Some commentators believe that Kennedy's death marks the end of America's innocence. Other commentators mark the event as the beginning of America's loss of its moral compass. However his death is viewed, it is worth contemplating his loss to America and Americans these fifty years later. For most of my generation, Kennedy was a catalyst for idealism. His words, his youth and his actions provided the "moral support" needed to act and think differently - whether as to civil rights issues or issues of global poverty.
Moral support is defined as "support or help whose effect is psychological rather than physical." Some contemplation of Kennedy might help us to think about moral support as an element of wrongful death damages.
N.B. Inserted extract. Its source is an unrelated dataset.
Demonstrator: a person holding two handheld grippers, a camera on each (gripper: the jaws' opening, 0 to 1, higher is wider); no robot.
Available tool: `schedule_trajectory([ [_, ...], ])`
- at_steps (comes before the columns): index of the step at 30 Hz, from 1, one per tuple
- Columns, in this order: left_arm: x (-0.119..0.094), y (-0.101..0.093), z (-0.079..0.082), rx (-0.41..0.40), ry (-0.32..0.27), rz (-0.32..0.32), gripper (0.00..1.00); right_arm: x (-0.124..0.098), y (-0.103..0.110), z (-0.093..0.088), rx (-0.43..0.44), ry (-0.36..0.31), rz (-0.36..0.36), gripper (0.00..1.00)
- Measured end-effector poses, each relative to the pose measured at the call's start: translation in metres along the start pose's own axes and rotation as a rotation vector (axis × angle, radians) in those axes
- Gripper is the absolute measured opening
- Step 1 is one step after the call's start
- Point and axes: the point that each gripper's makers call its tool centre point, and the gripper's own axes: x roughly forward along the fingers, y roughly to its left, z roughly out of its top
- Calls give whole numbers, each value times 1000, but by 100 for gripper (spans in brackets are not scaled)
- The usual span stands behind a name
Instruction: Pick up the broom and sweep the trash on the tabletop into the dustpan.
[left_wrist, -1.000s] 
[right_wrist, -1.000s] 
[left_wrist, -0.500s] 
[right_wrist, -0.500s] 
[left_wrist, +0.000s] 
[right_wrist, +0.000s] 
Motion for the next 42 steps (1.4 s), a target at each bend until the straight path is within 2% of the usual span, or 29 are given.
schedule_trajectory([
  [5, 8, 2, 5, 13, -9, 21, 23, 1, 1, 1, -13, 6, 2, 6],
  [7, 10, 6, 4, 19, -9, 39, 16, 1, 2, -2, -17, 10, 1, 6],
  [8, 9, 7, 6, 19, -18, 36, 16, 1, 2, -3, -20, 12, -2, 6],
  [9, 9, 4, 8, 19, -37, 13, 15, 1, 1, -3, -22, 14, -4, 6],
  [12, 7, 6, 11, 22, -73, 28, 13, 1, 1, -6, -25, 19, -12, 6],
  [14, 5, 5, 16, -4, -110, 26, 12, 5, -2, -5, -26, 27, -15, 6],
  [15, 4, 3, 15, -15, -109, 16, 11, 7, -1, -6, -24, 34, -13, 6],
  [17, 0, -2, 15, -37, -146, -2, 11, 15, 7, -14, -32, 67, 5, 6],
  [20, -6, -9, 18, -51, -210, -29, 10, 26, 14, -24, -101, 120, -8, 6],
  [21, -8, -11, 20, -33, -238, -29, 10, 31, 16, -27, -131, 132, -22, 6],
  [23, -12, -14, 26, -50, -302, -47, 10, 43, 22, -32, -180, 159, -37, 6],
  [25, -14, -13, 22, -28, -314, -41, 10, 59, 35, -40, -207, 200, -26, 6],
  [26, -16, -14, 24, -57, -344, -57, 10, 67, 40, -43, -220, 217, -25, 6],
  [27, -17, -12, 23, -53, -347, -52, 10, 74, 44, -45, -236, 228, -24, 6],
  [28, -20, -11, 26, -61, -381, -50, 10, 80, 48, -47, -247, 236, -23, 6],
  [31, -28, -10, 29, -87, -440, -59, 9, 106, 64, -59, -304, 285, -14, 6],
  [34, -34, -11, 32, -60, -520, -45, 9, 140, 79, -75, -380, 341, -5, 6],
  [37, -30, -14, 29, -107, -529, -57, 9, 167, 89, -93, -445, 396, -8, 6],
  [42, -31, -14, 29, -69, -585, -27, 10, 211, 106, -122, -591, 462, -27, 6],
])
Moral support is psychological factor rather than a physical one. It takes little imagination to apply everyday experiences as examples of moral support. The mother who helps with homework, who dries tears brought by conflict, and who supports her child "through thick and thin" surely provides moral support. The spouse who encourages her husband in persevering through hardship provides moral support. The husband who shares his life with his wife, in all its joys and difficulties, provides moral support. When the person who provides moral support is gone, life feels untethered - much like the youth from Kennedy's time felt untethered. The psychological strength that someone is there for you - someone psychologically supports you - evaporates when that someone is gone.
Moral support - one more element of wrongful death damages - will always have stories of its own. Whatever stories support this loss, it is truly a loss - a devastating loss and one that should not be trivialized by defense counsel.
It is a fitting time to contemplate the idea of moral support as an element of damages in wrongful death actions. John F. Kennedy's death was a wrongful death - a death that shook the western world - a death that shattered his family as it then existed. For my generation it is a day, an hour, and even a few seconds that we will never forget.